Yes, you''re probably right in this. But "Above" the resource manager? I thought below, or besides (such as the DataAccessStrategy mentioned by the AP) would be more natural. How do mean "above"? Please explain .

quote:
You r in luck. Wait for an upcoming article of mine.


Great! I know I should have looked up templates and generic programming long ago, it''s always healthy to know all the tools at your disposal. But I never got around to it. If I get it served on a silver platter, in a nice article, then I might just get it done...
quote:Original post by nicba
Therefore the resource types should only contain data, I think.


Ideally it should, but you need to take specific hardware/API optimization like vertex buffers in DX.
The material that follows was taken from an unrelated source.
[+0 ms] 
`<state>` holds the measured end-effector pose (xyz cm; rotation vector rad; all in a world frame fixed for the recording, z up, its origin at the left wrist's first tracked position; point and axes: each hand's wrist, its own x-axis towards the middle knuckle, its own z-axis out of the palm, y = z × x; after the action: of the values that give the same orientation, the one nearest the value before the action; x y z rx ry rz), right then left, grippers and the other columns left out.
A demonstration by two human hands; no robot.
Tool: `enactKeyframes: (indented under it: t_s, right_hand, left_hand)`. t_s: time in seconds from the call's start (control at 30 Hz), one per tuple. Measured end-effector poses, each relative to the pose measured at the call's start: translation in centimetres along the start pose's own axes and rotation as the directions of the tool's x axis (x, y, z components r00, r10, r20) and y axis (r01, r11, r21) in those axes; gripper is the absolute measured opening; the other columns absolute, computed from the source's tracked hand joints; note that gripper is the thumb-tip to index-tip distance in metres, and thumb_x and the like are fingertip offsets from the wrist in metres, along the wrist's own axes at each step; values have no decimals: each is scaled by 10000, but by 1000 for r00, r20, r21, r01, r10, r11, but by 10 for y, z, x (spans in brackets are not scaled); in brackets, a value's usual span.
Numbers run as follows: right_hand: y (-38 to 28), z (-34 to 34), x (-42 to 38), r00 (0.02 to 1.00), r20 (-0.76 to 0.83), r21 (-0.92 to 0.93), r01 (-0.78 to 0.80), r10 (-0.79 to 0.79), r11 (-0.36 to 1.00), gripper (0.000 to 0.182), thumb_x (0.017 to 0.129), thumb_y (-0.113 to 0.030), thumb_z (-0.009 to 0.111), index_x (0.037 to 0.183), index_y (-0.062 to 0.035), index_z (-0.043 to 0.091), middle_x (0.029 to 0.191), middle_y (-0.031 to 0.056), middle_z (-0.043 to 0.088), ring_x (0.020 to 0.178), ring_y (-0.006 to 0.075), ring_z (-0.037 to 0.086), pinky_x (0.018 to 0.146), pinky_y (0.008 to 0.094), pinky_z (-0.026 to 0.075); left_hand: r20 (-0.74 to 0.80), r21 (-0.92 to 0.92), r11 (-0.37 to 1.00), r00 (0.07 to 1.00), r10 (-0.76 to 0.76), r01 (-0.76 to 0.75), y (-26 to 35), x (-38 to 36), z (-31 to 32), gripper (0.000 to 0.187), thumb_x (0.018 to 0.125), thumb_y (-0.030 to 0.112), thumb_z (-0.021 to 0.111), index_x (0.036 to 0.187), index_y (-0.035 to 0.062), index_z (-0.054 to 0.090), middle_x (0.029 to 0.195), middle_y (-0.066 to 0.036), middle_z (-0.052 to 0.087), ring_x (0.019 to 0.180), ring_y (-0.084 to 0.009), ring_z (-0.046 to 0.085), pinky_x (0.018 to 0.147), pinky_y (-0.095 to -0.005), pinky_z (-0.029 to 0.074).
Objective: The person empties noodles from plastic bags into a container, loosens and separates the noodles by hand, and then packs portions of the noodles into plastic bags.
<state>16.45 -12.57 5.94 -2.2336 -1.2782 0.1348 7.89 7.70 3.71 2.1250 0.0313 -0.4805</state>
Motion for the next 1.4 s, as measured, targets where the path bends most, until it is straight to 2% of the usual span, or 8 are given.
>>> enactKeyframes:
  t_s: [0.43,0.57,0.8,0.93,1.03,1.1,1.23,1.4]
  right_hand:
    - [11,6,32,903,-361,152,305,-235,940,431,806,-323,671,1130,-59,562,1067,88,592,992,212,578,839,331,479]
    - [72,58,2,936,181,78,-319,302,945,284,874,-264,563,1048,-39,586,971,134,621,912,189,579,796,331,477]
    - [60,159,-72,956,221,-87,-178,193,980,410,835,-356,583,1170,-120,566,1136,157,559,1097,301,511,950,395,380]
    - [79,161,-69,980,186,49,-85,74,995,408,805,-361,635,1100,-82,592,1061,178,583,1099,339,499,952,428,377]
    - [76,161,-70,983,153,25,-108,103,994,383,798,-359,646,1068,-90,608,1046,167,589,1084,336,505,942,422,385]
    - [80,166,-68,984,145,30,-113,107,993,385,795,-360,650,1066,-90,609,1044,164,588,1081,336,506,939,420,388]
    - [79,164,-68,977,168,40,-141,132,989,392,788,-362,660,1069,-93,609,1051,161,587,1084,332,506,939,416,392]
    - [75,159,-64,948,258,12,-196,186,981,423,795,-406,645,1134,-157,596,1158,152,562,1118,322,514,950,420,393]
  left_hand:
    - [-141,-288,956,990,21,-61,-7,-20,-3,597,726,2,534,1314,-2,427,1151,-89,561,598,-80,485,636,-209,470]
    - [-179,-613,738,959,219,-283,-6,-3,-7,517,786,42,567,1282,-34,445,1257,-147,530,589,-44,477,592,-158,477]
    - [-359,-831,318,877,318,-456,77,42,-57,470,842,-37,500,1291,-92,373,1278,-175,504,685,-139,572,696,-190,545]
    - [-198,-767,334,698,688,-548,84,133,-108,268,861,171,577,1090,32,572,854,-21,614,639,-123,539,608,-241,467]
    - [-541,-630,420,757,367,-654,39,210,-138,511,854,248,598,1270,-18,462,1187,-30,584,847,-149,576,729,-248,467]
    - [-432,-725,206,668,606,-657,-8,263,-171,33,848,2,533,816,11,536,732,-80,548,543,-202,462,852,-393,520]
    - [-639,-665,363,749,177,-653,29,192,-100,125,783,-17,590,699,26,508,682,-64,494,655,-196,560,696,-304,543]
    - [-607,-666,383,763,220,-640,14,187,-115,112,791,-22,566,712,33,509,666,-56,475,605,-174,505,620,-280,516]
It''s almost impossible to design a generic container to hold your texture/sound data. For animation and others, it''s possible.

quote:
Yes, you''re probably right in this. But "Above" the resource manager? I thought below, or besides (such as the DataAccessStrategy mentioned by the AP) would be more natural. How do mean "above"? Please explain .


Above meaning a higher layer. The Resource manager only deals with data bytes storage, giving out ids and references to store/access. I wouldn''t use inheritance like AP suggested.

In fact my suggestion is a generic RSM (resource storage manager). It only handles id giving, ref counting, and access. Your loader asks the RSM to return a space, take the id and use the id to access the data from the RSM. So your RSM is sort of a global singeleton (doesn''t have to be a singleton).

For even greater reusability, you parameterise the storage type in the RSM, but all these requires C++ template.